_Records from a data collection:_
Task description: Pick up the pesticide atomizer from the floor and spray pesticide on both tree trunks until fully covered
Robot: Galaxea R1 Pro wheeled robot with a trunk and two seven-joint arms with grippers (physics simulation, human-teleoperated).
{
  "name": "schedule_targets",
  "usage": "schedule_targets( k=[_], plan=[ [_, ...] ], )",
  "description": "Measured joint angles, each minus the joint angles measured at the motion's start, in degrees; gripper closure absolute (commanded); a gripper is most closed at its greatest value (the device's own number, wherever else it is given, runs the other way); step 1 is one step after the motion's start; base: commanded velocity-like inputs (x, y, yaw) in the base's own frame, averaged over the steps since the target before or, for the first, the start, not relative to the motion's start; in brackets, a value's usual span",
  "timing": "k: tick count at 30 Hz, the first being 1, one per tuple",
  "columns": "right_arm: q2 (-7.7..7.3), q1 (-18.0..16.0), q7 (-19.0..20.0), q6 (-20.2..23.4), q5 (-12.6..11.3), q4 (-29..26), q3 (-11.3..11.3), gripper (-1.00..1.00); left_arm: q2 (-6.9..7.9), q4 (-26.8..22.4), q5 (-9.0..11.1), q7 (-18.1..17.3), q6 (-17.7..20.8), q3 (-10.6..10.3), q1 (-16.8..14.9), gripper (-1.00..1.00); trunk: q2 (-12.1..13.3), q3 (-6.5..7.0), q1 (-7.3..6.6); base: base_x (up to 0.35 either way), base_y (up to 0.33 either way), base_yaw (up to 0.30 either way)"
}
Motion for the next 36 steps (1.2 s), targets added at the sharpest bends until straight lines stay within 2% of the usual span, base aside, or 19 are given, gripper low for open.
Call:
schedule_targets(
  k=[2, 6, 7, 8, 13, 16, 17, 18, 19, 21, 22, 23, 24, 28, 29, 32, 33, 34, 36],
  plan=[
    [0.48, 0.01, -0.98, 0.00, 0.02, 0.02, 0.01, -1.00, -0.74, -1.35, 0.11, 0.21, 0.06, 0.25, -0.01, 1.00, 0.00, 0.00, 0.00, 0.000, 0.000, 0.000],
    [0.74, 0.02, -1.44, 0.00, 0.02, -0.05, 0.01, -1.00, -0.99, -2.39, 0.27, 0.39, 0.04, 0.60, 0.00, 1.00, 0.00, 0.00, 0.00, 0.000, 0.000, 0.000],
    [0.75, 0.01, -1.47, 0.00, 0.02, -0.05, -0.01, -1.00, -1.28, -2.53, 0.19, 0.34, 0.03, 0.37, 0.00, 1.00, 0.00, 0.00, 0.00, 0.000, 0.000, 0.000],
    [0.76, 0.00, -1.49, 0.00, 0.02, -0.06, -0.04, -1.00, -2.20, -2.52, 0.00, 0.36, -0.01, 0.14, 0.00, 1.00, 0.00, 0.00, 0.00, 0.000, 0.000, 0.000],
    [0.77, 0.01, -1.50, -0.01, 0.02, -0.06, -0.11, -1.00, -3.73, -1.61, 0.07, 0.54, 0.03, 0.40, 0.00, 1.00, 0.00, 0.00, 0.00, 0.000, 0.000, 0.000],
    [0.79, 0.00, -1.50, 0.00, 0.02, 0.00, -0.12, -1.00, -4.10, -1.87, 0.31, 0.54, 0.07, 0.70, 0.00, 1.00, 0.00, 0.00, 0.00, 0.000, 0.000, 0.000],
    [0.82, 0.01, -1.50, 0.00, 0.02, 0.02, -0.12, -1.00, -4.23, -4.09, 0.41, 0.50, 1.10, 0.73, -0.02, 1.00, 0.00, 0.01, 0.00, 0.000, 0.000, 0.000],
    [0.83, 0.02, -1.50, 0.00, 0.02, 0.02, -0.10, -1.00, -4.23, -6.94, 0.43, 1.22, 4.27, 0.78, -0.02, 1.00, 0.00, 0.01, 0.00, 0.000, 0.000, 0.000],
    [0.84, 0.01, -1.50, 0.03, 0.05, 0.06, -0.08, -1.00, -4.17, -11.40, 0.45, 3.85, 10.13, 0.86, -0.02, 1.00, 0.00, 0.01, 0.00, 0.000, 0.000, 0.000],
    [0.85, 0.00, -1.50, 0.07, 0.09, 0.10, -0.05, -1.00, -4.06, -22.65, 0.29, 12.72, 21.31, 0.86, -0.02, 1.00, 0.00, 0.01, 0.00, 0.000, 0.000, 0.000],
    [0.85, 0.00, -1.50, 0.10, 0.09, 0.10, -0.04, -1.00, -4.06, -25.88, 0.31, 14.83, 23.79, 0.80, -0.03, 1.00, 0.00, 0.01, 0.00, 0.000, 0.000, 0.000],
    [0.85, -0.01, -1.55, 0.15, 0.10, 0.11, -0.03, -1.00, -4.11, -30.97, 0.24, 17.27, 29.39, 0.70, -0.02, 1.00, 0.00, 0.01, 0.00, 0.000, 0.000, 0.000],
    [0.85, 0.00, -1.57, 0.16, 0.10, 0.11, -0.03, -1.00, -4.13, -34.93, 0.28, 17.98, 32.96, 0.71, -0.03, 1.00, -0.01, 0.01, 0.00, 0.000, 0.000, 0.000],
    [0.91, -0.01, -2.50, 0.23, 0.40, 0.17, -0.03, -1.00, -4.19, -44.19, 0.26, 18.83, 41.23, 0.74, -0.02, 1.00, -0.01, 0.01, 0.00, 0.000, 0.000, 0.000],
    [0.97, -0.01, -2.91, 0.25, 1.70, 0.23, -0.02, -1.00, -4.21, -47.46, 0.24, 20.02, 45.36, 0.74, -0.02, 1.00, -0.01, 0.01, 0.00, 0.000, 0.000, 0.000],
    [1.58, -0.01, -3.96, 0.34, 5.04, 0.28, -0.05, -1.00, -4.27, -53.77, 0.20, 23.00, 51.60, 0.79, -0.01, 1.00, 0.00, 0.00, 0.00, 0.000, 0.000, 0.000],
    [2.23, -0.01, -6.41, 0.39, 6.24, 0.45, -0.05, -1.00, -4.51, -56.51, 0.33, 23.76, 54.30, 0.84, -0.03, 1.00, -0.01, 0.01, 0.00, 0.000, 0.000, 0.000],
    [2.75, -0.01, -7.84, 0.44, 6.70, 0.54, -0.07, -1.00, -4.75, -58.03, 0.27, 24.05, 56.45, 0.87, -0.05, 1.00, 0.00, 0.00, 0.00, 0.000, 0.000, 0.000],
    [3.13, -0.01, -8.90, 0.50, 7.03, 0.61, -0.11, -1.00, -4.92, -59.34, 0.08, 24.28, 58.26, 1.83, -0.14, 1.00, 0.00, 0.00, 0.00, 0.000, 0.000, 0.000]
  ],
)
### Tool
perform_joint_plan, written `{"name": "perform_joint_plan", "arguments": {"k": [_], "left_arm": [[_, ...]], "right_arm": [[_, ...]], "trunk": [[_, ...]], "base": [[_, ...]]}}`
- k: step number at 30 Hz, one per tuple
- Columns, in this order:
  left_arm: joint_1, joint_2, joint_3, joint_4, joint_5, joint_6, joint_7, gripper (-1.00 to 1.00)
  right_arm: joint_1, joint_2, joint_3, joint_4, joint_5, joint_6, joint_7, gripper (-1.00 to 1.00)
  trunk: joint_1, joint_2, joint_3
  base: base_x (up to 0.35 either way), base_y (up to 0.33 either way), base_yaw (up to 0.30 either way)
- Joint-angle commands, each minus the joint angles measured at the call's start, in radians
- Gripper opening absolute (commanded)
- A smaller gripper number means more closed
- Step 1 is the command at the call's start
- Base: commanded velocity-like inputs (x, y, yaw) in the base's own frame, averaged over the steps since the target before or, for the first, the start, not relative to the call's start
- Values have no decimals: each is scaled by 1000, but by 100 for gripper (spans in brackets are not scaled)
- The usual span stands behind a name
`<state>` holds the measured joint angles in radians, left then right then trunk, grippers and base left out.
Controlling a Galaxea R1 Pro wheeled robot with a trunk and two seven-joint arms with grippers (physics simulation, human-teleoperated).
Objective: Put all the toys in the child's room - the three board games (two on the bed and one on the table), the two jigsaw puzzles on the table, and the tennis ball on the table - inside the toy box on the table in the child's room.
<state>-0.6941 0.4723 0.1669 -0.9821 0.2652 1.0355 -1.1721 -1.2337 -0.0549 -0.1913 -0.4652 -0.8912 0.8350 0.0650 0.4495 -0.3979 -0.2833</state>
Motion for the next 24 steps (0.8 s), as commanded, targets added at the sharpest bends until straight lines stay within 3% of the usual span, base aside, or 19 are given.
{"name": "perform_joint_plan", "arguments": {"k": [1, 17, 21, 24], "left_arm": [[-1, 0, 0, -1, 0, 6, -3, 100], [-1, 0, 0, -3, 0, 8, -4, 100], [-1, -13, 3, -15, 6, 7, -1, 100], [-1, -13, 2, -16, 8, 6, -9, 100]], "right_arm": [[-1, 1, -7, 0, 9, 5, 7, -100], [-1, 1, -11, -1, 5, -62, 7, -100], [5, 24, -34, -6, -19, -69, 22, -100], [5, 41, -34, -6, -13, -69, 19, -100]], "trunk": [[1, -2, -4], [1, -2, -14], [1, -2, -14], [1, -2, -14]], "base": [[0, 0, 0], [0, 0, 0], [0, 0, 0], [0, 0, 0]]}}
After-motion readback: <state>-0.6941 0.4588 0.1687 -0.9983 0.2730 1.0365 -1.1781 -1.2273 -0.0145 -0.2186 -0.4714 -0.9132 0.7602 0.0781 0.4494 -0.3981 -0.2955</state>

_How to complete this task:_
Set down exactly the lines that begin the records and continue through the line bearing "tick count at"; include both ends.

_Expected answer:_
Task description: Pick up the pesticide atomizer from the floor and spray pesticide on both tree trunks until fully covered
Robot: Galaxea R1 Pro wheeled robot with a trunk and two seven-joint arms with grippers (physics simulation, human-teleoperated).
{
  "name": "schedule_targets",
  "usage": "schedule_targets( k=[_], plan=[ [_, ...] ], )",
  "description": "Measured joint angles, each minus the joint angles measured at the motion's start, in degrees; gripper closure absolute (commanded); a gripper is most closed at its greatest value (the device's own number, wherever else it is given, runs the other way); step 1 is one step after the motion's start; base: commanded velocity-like inputs (x, y, yaw) in the base's own frame, averaged over the steps since the target before or, for the first, the start, not relative to the motion's start; in brackets, a value's usual span",
  "timing": "k: tick count at 30 Hz, the first being 1, one per tuple",

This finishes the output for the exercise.